Coughing and Coughing Up Blood

About 20% of people with a pulmonary embolism develop a persistent cough that doesn’t seem connected to a cold or respiratory infection. In about 7% of cases, the cough brings up blood or blood-streaked mucus. This happens when the blocked blood vessel causes a small area of lung tissue to die, and that damaged tissue bleeds into the airways. The amount of blood is usually small, appearing as pink or rust-colored streaks in your spit, but any blood in your cough alongside chest pain or breathlessness is a serious red flag.

How It Differs From a Heart Attack or Panic Attack

People often confuse a pulmonary embolism with a heart attack or a panic attack because all three cause chest pain and a sense that something is very wrong. The key differences are in the type of pain and what makes it worse.

  • Heart attack pain is typically a crushing, squeezing pressure in the center of the chest that may radiate to the jaw, left arm, or back. It doesn’t change when you breathe in or out. Pulmonary embolism pain is sharper, often one-sided, and gets distinctly worse with every inhale.
  • Panic attack symptoms include tingling in the hands, a sense of dread, and hyperventilation that can make you feel like you can’t breathe. The difference is that panic attack symptoms tend to peak and then gradually fade within 10 to 30 minutes. Pulmonary embolism breathlessness doesn’t ease up on its own, and the sharp, breath-dependent chest pain isn’t a feature of panic attacks.

None of these conditions can be reliably distinguished by sensation alone. But the combination of sharp, breathing-related chest pain plus persistent shortness of breath that doesn’t resolve is the pattern most characteristic of a clot in the lungs.

Your Legs May Give an Early Warning

Most pulmonary embolisms start as a blood clot in the deep veins of the leg, a condition called deep vein thrombosis, or DVT. In many cases, there are noticeable leg symptoms before or alongside the chest symptoms. These include swelling in one leg (not both), calf pain or soreness that feels like a deep cramp, warmth in the affected area, and a change in skin color to red or purple.

Not everyone with a pulmonary embolism notices leg symptoms first. The clot can break free and travel to the lungs before causing obvious swelling. But if you’re experiencing chest pain and breathlessness and one of your legs is also swollen, warm, or tender, that combination strongly points toward a clot.

What Happens After Diagnosis

Doctors typically use a combination of clinical scoring systems, a blood test that measures clot breakdown products, and imaging (usually a CT scan of the chest) to confirm a pulmonary embolism. The process moves fast because treatment with blood thinners needs to start quickly to prevent the clot from growing.

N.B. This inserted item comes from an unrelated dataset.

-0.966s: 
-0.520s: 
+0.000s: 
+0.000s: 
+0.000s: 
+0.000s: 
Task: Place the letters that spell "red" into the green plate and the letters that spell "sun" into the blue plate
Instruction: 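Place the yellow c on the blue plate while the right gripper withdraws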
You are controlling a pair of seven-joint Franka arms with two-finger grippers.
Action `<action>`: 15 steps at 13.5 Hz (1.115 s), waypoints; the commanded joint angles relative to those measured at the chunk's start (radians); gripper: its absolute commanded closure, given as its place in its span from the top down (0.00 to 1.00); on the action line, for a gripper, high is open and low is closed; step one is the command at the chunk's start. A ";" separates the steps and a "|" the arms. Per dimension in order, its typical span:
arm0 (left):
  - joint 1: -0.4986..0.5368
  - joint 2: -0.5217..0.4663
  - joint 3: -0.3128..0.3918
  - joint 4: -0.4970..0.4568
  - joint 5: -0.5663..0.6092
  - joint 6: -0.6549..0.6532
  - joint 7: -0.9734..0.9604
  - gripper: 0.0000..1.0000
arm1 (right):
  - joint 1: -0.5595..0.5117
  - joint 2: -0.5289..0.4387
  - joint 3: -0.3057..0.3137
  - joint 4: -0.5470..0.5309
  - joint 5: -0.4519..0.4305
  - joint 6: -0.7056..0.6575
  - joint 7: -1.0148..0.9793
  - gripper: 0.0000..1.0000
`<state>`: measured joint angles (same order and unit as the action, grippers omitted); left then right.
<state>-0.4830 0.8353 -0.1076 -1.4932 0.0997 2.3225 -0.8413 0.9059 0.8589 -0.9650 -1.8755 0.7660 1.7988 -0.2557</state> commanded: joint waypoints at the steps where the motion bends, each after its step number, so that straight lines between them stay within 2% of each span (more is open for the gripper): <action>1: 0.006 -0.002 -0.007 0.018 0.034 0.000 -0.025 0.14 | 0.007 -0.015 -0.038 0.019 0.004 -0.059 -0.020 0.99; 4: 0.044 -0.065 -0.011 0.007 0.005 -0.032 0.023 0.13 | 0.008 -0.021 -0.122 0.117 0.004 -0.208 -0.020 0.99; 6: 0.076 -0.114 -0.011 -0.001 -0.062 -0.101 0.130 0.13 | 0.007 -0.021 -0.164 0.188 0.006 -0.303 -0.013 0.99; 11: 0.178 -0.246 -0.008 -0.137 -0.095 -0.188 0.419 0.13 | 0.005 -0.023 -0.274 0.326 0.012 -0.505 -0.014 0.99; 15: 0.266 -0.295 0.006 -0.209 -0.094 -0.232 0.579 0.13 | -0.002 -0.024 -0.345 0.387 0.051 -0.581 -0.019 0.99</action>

After treatment begins, the acute symptoms like sharp chest pain and severe breathlessness usually start improving within the first few days. Most people have a follow-up visit somewhere between two weeks and three months after diagnosis. Blood-thinning medication typically continues for at least three months, and some people need it longer depending on what caused the clot in the first place.

For many people, recovery is straightforward. But some experience lingering symptoms like fatigue, mild breathlessness during exertion, or lightheadedness that persist beyond the initial treatment period. Symptoms still present after three months of treatment warrant further evaluation, because in a small number of cases, unresolved clot material can lead to lasting high blood pressure in the lung arteries.